You forgot the QED at the end.

:-)

Joel R

| -----Original Message-----
| From: Forum for Physics Educators [mailto:PHYS-L@lists.nau.edu] On Behalf
| Of John Mallinckrodt
| Sent: Thursday, February 26, 2004 1:20 PM
| To: PHYS-L@lists.nau.edu
| Subject: Re: Potential of a point charge
|
| I think this confusion is widespread, but I find that it pretty much
| evaporates if one keeps in mind two things:
|
| 1) The integral involves a dot product of the VECTOR E_vec with the
| VECTOR ds_vec.
|
| 2) When integrating "radially" the vector ds simply becomes the
| vector (dr r_hat) where r_hat is a unit vector in the positive r
| direction (i.e., radially outward) and dr is a SCALAR with an
| algebraic sign that is determined AUTOMATICALLY by the limits of the
| integral. If the lower limit is larger than the upper limit, than dr
| IS negative.
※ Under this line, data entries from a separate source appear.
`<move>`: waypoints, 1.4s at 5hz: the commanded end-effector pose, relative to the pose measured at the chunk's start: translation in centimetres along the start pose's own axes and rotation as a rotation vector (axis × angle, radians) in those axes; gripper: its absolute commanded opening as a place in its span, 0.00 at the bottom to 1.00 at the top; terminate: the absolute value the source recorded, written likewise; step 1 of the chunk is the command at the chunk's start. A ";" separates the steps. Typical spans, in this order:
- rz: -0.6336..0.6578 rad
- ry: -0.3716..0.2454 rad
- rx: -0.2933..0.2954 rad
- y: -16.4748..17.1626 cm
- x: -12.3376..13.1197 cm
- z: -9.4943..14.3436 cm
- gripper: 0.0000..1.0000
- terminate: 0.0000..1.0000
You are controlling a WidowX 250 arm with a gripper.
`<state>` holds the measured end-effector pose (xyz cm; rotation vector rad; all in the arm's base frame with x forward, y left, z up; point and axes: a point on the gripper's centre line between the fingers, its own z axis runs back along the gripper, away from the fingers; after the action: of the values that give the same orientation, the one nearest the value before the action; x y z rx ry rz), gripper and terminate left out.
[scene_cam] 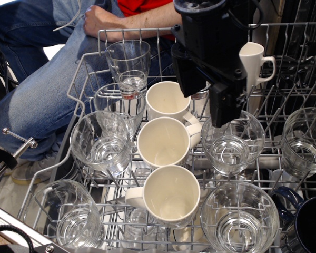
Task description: Pick up glass cup
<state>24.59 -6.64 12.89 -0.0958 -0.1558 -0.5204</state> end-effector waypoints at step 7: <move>-0.371 -0.028 -0.035 0.8 2.4 -9.2 1.00 0.00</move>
<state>27.35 -8.35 3.06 -0.1108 -0.1711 -0.8930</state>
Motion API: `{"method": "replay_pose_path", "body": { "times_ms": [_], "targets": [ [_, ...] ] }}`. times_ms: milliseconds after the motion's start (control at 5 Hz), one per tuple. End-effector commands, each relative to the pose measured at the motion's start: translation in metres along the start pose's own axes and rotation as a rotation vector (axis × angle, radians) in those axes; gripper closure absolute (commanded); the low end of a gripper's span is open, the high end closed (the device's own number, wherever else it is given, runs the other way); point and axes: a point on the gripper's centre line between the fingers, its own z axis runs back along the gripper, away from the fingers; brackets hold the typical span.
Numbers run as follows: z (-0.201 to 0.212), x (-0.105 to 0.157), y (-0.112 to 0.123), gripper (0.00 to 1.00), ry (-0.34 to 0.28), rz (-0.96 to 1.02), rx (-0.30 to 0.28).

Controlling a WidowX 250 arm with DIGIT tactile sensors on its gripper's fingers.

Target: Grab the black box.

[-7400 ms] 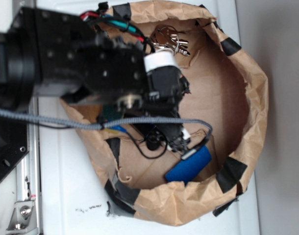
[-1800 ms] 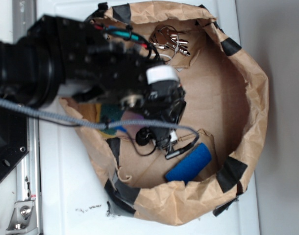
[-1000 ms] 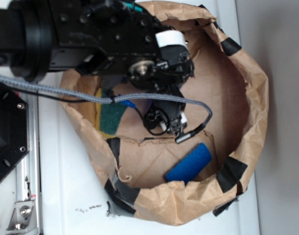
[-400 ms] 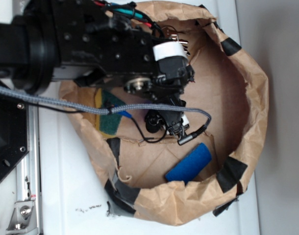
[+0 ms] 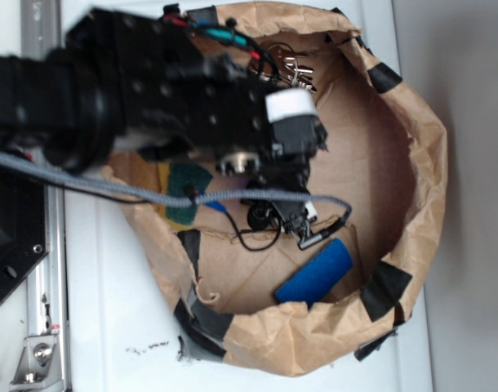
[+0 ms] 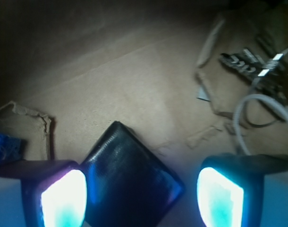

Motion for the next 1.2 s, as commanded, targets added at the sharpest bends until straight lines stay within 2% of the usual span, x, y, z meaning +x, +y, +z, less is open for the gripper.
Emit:
{"method": "replay_pose_path", "body": {
  "times_ms": [0, 400, 600, 1000],
  "targets": [
    [-0.032, -0.010, -0.002, 0.00, -0.031, -0.032, 0.048],
    [-0.031, -0.014, 0.001, 0.00, -0.025, -0.051, 0.045],
    [-0.027, -0.011, 0.002, 1.00, -0.009, -0.018, 0.028],
    [-0.014, -0.004, 0.005, 1.00, -0.033, -0.008, -0.001]
  ]
}}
One need not "make adjustments" for this fact by
| putting in a minus sign somewhere; its all "in there" already.
|
|
| Thus, to find the absolute potential at a distance R from a point
| charge, we simply apply the definition
|
| delta V = V_B - V_A = - int( E_vec dot ds_vec from A to B)
|
| to a radial path from "infinity" (where V = V_A = 0) to R where (V = V_B)
|
| V = - int( [k q r_hat/r^2] dot [dr r_hat] from infinity to R)
|
| = - k q int( [dr/r^2] [r_hat dot r_hat] from infinity to R)
|
| = - k q int( dr/r^2 from infinity to R)
|
| = - k q (-1/r evaluated from infinity to R)
|
| = k q/r
|
| --
| John Mallinckrodt mailto:ajm@csupomona.edu
| Cal Poly Pomona http://www.csupomona.edu/~ajm